Recorded data:
--- --- ---
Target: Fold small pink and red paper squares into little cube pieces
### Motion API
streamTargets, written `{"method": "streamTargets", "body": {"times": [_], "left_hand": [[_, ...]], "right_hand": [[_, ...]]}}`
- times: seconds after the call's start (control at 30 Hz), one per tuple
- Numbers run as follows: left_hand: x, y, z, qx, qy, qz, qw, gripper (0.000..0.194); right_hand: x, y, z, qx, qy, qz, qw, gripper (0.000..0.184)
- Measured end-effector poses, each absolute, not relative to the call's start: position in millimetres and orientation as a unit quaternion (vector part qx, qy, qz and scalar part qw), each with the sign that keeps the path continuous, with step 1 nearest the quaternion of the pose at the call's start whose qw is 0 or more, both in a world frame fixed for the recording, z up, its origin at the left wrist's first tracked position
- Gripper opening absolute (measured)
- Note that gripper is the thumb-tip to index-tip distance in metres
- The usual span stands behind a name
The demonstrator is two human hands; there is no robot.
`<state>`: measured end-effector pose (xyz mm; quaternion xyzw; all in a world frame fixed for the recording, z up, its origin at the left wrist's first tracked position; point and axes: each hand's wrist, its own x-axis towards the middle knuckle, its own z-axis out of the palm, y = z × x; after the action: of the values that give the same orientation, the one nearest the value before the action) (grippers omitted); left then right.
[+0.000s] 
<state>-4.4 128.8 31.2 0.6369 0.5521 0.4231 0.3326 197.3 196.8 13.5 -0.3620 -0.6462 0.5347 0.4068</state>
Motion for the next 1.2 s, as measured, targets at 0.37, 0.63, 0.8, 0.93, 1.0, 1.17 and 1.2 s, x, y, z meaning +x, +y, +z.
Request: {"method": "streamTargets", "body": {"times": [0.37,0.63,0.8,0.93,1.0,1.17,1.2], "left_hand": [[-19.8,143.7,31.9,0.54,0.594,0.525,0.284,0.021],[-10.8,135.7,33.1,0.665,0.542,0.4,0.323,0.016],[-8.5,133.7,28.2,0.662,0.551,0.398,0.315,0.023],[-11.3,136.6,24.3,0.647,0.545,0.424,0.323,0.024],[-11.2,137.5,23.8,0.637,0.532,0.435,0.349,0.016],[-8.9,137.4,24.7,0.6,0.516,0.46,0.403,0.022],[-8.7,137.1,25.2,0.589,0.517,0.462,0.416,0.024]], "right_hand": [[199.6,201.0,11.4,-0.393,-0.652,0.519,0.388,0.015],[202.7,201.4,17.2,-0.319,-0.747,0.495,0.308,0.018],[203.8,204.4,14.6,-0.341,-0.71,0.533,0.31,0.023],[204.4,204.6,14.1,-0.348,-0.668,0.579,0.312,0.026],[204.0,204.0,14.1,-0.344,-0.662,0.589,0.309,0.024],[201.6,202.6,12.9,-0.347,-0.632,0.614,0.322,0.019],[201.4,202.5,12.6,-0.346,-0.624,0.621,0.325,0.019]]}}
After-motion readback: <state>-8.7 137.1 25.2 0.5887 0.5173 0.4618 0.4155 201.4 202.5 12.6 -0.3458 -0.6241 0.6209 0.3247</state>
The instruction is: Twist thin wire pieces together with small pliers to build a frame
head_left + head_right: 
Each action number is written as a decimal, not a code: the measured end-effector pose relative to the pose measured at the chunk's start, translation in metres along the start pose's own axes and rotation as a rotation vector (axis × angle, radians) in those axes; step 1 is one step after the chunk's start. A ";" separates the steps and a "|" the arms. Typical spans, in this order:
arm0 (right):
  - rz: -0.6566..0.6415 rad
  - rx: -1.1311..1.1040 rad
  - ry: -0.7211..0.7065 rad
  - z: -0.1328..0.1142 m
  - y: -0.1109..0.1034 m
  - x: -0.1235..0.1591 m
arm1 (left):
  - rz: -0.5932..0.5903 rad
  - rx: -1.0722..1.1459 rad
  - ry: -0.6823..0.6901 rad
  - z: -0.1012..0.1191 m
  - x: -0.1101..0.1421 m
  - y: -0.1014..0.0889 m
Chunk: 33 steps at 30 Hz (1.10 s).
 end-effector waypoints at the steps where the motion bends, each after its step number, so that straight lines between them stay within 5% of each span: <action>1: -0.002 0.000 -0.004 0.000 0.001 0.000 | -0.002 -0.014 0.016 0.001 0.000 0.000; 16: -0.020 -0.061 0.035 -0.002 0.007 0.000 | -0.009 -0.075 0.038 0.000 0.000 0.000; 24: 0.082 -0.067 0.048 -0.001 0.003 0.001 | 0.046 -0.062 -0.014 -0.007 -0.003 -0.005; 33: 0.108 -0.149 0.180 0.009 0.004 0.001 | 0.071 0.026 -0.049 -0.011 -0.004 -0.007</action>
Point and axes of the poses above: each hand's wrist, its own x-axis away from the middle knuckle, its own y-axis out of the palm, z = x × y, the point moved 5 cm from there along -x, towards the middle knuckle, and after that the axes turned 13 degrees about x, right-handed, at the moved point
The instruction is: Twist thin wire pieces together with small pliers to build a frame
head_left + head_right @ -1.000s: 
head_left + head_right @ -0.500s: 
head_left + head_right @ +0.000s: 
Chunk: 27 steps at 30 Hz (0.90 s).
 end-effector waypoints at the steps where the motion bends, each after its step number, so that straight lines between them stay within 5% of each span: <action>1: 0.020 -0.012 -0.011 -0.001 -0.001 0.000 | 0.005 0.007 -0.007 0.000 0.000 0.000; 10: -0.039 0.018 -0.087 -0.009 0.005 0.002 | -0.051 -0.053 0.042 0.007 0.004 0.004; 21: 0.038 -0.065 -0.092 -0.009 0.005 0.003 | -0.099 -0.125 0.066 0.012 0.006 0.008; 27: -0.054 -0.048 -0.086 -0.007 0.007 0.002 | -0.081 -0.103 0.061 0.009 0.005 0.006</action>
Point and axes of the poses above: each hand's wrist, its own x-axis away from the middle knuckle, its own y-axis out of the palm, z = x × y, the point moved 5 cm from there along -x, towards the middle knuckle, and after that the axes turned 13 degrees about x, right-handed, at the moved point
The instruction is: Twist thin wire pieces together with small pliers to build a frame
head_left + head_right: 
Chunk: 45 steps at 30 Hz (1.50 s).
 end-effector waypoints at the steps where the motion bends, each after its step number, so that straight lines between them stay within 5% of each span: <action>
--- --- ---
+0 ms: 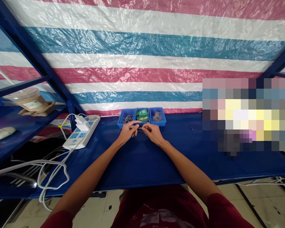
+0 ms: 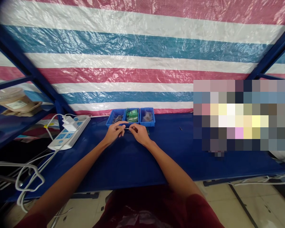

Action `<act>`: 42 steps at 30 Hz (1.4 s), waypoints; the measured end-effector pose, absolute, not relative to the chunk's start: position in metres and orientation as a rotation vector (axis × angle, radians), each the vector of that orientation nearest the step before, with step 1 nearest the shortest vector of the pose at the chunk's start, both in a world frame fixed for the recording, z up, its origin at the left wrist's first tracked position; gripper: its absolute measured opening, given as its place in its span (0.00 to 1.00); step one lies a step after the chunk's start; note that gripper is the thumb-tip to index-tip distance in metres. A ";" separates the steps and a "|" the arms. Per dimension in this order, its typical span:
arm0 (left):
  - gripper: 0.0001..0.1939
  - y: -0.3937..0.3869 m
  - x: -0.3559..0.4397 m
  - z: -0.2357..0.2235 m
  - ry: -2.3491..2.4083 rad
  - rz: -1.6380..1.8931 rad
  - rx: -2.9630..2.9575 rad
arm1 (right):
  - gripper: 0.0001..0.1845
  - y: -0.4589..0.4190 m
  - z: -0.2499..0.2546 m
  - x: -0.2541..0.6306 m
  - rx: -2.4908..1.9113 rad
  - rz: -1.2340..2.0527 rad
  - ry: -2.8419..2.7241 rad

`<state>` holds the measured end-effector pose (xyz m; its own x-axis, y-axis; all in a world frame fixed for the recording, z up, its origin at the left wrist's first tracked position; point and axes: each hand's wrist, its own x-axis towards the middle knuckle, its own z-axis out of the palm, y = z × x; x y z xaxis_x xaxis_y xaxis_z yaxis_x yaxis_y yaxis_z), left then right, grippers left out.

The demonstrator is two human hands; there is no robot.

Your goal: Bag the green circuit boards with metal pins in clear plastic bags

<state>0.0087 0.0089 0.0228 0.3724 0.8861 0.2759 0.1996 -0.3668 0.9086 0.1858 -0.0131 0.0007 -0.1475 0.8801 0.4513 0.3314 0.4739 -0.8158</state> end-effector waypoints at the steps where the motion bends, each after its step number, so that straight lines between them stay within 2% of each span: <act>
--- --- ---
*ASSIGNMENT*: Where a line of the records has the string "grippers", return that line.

*REPLY*:
`<state>`: measured end-effector pose (xyz mm; quaternion xyzw; all in a world frame fixed for the recording, z up, its origin at the left wrist's first tracked position; point and axes: each hand's wrist, its own x-axis towards the middle knuckle, its own z-axis out of the palm, y = z × x; after the action: of the values that give the same orientation, the one nearest the value before the action) (grippers omitted); left then right.
`<state>` holds the measured end-effector pose (xyz m; its own x-axis, y-axis; all in a world frame fixed for the recording, z up, its origin at the left wrist's first tracked position; point and axes: each hand's wrist, its own x-axis towards the middle knuckle, its own z-axis out of the palm, y = z × x; x y z xaxis_x xaxis_y xaxis_z yaxis_x yaxis_y yaxis_z), left then right, grippers left out.

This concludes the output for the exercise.